Por cuál razón, entonces, Pío XII no asumió una posición de violento conflicto contra Hitler, evitando así que millones de judíos padeciesen la carnicería nazi, no es difícil de comprender a quien no cometa el error de Hochhuth de juzgar las posibilidades de una acción eficaz y responsable durante aquel período de guerra y de prepotencia nazi como si se hubiera estado bajo condiciones normales o, incluso, bajo las gratuitas e hipotéticas condiciones inventadas por el joven comediógrafo. Una actitud de condena y de protesta como la que reprocha al Papa no haber adoptado hubiera sido inútil y perjudicial: así de sencillo. La tesis de Die Stellvertreter muestra una insuficiente penetración psicológica, política e histórica de la realidad en el afán de revestirla de atractivo teatral.
Si, por hipótesis, Pío XII hubiera hecho lo que Hochhuth le recrimina haber omitido, se habrían desencadenado tales represalias y tal ruina que, al acabar la guerra, el mismo Hochhuth, con mejor valoración histórica, política y moral, habría podido escribir otro drama, mucho más realista e interesante que el que, tan diligente cuanto infelizmente ha puesto en escena, es decir el drama de Die Stellvertreter que, por exhibicionismo político o por negligencia psicológica, sería culpable de haber hecho desatarse sobre un mundo ya demasiado atormentado una mayor ruina en daño ya no propio, sino de innumerables víctimas inocentes.
No se puede jugar con estos temas ni con los personajes históricos que conocemos fantaseando en nombre de la creatividad de artistas de teatro insuficientemente dotados de discernimiento histórico y –Dios no lo permita– de honradez humana.
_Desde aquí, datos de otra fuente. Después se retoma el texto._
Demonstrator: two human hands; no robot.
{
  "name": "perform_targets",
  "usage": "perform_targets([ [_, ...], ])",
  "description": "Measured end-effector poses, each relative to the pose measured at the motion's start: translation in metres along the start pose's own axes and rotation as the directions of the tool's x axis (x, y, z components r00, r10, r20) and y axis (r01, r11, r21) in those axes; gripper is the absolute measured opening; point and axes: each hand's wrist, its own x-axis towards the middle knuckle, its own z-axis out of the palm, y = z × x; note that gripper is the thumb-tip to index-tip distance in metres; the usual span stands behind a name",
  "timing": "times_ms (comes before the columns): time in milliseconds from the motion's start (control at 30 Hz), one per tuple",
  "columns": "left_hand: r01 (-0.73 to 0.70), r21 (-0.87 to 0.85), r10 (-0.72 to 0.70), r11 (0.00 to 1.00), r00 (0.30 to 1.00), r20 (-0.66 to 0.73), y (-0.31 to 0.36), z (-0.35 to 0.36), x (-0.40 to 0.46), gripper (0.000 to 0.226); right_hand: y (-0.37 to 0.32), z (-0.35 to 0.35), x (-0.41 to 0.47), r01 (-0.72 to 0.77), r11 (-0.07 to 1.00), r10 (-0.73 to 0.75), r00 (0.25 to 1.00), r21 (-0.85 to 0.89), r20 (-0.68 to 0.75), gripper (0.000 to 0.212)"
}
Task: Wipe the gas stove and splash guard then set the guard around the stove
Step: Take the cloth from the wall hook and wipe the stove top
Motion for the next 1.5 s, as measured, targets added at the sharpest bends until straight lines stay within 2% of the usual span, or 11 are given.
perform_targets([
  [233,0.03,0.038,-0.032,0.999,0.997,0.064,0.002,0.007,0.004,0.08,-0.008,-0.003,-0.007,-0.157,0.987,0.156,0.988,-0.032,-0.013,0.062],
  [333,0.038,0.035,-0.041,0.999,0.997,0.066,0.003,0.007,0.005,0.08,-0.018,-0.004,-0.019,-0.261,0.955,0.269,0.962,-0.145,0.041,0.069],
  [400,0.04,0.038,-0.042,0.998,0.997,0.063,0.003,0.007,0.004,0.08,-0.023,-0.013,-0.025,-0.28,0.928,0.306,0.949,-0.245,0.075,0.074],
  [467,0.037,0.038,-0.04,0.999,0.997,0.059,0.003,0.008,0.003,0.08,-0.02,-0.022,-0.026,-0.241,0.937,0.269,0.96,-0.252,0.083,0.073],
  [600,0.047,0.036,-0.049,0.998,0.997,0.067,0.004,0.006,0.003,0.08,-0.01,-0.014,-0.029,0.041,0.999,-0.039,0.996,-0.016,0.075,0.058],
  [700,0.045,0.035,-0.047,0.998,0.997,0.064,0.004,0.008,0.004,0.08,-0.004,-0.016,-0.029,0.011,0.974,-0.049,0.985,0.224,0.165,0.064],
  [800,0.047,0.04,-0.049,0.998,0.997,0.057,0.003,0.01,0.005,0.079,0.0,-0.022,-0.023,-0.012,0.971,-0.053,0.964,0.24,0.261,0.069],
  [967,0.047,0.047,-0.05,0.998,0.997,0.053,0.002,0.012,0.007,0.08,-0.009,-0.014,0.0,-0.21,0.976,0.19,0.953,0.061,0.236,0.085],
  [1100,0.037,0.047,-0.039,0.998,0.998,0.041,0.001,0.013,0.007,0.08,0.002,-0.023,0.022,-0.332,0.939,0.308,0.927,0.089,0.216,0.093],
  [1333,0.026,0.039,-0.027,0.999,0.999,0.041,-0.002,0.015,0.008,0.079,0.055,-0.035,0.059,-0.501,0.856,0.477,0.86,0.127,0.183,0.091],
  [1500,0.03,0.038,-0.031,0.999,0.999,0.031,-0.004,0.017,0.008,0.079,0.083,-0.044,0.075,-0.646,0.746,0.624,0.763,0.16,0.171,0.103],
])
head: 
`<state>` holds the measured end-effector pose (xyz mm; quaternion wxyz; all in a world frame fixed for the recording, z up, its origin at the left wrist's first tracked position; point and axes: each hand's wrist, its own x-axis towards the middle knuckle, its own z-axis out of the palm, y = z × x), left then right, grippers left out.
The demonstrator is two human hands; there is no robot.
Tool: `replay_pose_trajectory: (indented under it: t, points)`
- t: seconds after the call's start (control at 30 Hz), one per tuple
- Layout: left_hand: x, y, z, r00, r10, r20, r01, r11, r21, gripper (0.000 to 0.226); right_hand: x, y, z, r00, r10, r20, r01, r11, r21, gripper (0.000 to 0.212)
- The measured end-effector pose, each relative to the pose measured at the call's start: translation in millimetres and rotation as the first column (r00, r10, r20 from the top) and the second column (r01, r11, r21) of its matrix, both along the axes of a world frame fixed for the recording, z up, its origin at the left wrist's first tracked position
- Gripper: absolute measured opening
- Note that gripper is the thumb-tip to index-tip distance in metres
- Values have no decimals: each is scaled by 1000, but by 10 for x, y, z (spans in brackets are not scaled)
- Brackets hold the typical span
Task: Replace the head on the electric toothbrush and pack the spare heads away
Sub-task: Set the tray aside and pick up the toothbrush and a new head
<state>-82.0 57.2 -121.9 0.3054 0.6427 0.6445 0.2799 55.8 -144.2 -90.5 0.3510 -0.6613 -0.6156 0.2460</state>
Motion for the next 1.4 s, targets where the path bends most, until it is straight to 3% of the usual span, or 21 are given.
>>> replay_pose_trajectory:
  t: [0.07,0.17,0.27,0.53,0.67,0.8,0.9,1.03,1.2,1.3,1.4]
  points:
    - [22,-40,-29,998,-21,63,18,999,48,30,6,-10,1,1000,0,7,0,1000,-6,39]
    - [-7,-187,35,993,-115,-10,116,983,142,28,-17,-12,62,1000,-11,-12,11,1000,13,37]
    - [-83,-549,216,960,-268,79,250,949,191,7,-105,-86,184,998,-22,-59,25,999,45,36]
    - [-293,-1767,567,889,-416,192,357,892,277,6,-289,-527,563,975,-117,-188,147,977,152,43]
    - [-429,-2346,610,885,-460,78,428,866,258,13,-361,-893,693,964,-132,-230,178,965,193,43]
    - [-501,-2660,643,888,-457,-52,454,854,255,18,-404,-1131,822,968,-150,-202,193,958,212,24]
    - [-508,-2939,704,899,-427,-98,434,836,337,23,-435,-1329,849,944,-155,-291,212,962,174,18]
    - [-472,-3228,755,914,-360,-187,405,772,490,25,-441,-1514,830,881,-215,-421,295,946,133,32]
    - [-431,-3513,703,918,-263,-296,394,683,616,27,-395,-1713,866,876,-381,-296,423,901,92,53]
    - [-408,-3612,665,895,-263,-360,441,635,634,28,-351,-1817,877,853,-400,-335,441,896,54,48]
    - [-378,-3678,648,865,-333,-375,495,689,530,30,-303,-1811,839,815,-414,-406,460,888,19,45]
Porque, de otra manera, en el caso que nos ocupa, el drama verdadero sería otro: el de quien intenta descargar sobre un papa extremadamente consciente de su propio deber y de la realidad histórica y, además, amigo fidelísimo pero imparcial del pueblo germánico, los horribles crímenes del nazismo alemán.
Pío XII tendrá, a pesar de todo, el mérito de haber sido un "Vicario" de Cristo que procuró cumplir valiente e íntegramente como pudo su misión. ¿Se podrá entonces atribuir a la cultura y al arte una injusticia teatral tal como "Die Stellvertreter"?
Con sincero respeto,
Su devotísimo
Giovanni Battista Card. MONTINI
Arzobispo de Milán
Ya papa, Pablo VI no sólo dispuso –como queda dicho líneas arriba– la publicación de las Actes et documents du Saint Siège rélatifs à la Seconde Guerre Mondiale y la incoación del proceso de beatificación de Pío XII en 1965, sino que no le ahorró elogios cada vez que tuvo ocasión (en su peregrinación a Tierra Santa, en el décimo aniversario de la muerte y el centenario del nacimiento de Eugenio Pacelli). ¿No basta esta conducta positiva de un papa (testigo, además, de primera mano) a favor de su predecesor para que se ahorre un tiempo de espera innecesario a un causa que ya está en la fase de los milagros? Por lo que a nosotros toca, no cesaremos de encomendar a la intercesión del venerable Pío XII nuestras más caras intenciones y recomendamos a todos hacerlo también, a fin de que se imponga la evidencia de la santidad de un papa por todos los conceptos extraordinario.